Start of Block

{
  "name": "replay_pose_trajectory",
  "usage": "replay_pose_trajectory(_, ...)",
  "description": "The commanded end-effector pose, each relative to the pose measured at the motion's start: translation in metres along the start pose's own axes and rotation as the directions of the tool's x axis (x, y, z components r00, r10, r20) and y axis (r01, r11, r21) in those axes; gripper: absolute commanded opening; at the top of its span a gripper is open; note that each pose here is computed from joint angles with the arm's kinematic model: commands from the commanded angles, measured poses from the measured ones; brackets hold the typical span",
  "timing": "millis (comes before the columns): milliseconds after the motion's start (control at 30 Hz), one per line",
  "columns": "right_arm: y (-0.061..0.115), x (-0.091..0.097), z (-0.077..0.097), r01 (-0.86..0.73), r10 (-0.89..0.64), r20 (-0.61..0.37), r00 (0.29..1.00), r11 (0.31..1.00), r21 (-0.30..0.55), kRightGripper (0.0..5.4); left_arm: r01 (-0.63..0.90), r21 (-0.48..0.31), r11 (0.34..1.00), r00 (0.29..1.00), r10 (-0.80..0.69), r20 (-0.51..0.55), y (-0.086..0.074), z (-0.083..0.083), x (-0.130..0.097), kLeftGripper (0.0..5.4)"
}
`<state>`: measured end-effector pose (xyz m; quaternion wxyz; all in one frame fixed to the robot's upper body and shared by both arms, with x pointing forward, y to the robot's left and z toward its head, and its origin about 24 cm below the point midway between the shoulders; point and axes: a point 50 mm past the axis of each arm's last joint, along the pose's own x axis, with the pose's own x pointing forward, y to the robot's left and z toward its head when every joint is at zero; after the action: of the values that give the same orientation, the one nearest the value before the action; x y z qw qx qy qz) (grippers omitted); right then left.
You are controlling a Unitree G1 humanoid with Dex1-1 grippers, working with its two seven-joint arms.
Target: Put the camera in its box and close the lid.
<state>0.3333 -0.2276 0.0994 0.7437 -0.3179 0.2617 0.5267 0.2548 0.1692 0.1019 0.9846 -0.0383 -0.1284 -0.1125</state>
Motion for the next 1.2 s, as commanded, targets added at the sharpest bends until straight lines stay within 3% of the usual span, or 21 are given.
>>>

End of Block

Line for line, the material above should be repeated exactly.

{
  "name": "replay_pose_trajectory",
  "usage": "replay_pose_trajectory(_, ...)",
  "description": "The commanded end-effector pose, each relative to the pose measured at the motion's start: translation in metres along the start pose's own axes and rotation as the directions of the tool's x axis (x, y, z components r00, r10, r20) and y axis (r01, r11, r21) in those axes; gripper: absolute commanded opening; at the top of its span a gripper is open; note that each pose here is computed from joint angles with the arm's kinematic model: commands from the commanded angles, measured poses from the measured ones; brackets hold the typical span",
  "timing": "millis (comes before the columns): milliseconds after the motion's start (control at 30 Hz), one per line",
  "columns": "right_arm: y (-0.061..0.115), x (-0.091..0.097), z (-0.077..0.097), r01 (-0.86..0.73), r10 (-0.89..0.64), r20 (-0.61..0.37), r00 (0.29..1.00), r11 (0.31..1.00), r21 (-0.30..0.55), kRightGripper (0.0..5.4); left_arm: r01 (-0.63..0.90), r21 (-0.48..0.31), r11 (0.34..1.00), r00 (0.29..1.00), r10 (-0.80..0.69), r20 (-0.51..0.55), y (-0.086..0.074), z (-0.083..0.083), x (-0.130..0.097), kLeftGripper (0.0..5.4)"
}
`<state>`: measured end-effector pose (xyz m; quaternion wxyz; all in one frame fixed to the robot's upper body and shared by both arms, with x pointing forward, y to the robot's left and z toward its head, and its origin about 24 cm below the point midway between the shoulders; point and axes: a point 50 mm past the axis of each arm's last joint, along the pose's own x axis, with the pose's own x pointing forward, y to the robot's left and z toward its head when every joint is at zero; after the action: of the values that give the same orientation, the one nearest the value before the action; x y z qw qx qy qz) (grippers omitted); right then left.
You are controlling a Unitree G1 humanoid with Dex1-1 grippers, working with its two seven-joint arms.
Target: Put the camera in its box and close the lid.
<state>0.3333 -0.2276 0.0994 0.7437 -0.3179 0.2617 0.5267 0.2548 0.1692 0.1019 0.9846 -0.0383 -0.1284 -0.1125</state>
Motion for the next 1.2 s, as commanded, targets added at the sharpest bends until straight lines stay within 3% of the usual span, or 21 are given.
>>>

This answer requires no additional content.